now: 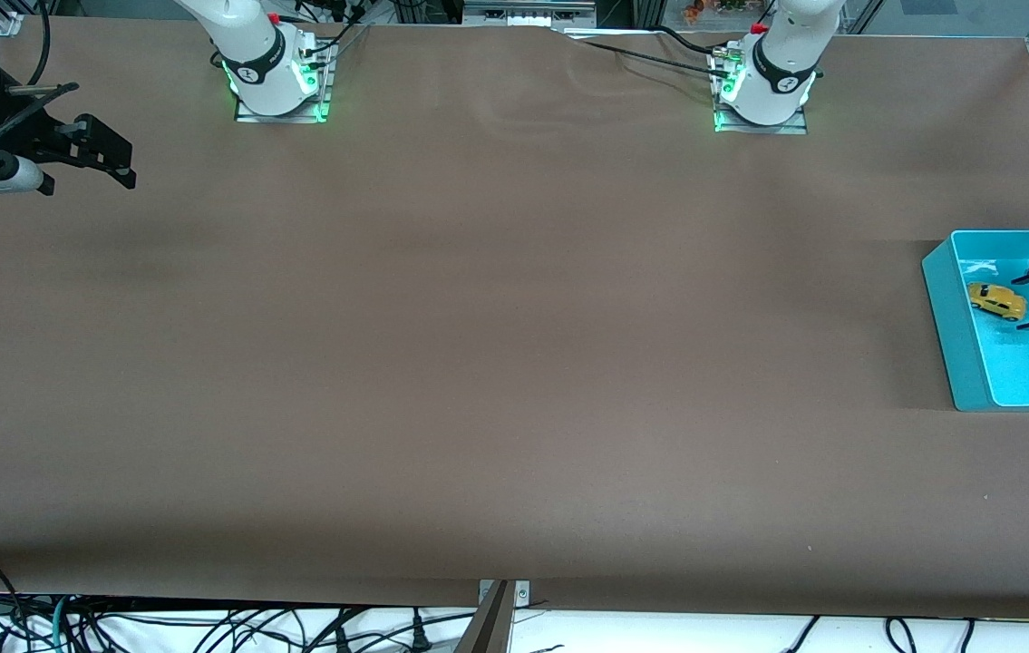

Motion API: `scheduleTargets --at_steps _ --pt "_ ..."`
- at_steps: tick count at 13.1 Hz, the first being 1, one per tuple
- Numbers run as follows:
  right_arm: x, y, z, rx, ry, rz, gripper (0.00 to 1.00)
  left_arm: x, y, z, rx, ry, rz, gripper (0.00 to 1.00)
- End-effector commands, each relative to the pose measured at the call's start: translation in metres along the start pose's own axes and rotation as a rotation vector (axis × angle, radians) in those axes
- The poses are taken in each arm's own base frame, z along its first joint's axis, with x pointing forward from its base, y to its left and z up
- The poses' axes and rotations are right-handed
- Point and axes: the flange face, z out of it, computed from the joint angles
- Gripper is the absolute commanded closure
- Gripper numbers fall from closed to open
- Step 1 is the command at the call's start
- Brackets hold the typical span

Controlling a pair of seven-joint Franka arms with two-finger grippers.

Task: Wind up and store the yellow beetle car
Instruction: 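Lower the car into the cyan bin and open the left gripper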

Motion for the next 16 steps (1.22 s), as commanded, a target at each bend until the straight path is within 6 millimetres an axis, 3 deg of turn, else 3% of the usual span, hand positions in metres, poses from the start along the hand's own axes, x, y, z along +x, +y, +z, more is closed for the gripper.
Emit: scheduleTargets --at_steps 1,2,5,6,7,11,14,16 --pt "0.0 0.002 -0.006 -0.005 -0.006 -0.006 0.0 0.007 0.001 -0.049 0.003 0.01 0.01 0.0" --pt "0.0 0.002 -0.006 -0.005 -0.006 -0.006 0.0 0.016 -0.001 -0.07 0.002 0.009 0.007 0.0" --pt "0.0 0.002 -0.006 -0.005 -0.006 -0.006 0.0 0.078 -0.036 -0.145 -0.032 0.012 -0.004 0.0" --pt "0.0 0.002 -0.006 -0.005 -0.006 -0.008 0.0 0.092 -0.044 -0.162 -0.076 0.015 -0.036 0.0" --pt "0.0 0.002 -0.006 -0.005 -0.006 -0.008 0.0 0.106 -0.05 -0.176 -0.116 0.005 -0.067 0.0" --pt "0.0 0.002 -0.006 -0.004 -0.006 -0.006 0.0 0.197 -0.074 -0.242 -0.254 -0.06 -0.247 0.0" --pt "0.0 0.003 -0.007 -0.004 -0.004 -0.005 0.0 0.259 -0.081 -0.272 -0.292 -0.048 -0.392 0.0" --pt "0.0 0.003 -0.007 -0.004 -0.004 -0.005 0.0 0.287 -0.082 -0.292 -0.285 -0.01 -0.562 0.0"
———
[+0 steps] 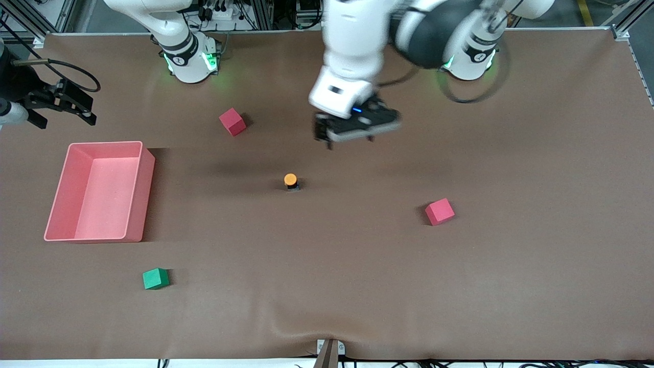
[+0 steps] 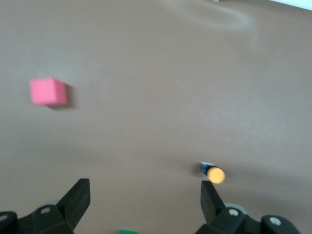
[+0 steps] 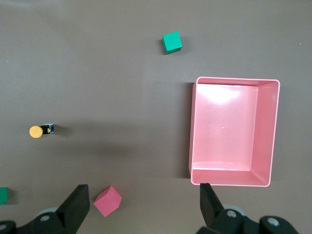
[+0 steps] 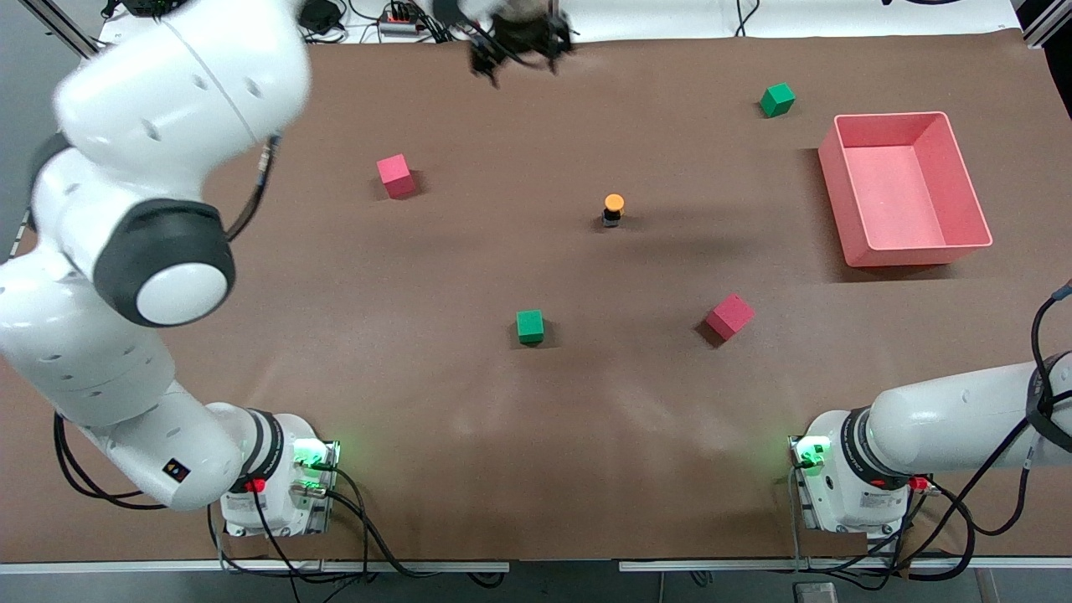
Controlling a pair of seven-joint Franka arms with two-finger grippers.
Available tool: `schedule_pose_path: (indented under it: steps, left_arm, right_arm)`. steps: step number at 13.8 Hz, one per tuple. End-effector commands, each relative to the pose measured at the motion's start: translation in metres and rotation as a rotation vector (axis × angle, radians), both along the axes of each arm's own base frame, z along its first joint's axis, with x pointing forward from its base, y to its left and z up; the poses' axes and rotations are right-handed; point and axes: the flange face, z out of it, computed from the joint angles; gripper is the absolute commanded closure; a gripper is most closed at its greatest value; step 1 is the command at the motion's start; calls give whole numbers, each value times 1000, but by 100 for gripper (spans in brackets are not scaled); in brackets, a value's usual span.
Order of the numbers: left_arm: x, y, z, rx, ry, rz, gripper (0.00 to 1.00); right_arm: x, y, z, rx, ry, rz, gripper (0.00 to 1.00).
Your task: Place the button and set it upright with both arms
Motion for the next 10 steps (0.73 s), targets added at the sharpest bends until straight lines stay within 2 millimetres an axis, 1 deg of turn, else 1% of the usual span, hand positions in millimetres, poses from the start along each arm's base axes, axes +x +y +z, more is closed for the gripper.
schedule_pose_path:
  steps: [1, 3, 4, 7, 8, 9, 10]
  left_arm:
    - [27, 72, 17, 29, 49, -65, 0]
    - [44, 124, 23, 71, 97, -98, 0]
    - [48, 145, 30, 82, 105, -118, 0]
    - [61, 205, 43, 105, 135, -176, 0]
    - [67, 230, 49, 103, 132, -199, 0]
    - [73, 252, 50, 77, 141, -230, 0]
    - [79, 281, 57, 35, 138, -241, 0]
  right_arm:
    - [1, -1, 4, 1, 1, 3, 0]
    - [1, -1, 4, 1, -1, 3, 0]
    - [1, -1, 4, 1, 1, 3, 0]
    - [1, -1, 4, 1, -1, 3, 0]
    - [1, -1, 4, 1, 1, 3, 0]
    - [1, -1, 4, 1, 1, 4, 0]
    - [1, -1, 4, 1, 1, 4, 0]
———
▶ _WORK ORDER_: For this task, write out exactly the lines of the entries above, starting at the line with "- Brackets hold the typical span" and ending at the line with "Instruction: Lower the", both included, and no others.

▶ _EXERCISE RESPONSE_:
- Brackets hold the typical span

Controlling a pair of seven-joint Franka arms with two-finger grippers.

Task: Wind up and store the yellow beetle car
Instruction: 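Lower the car into the cyan bin and open the left gripper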

The exercise is done.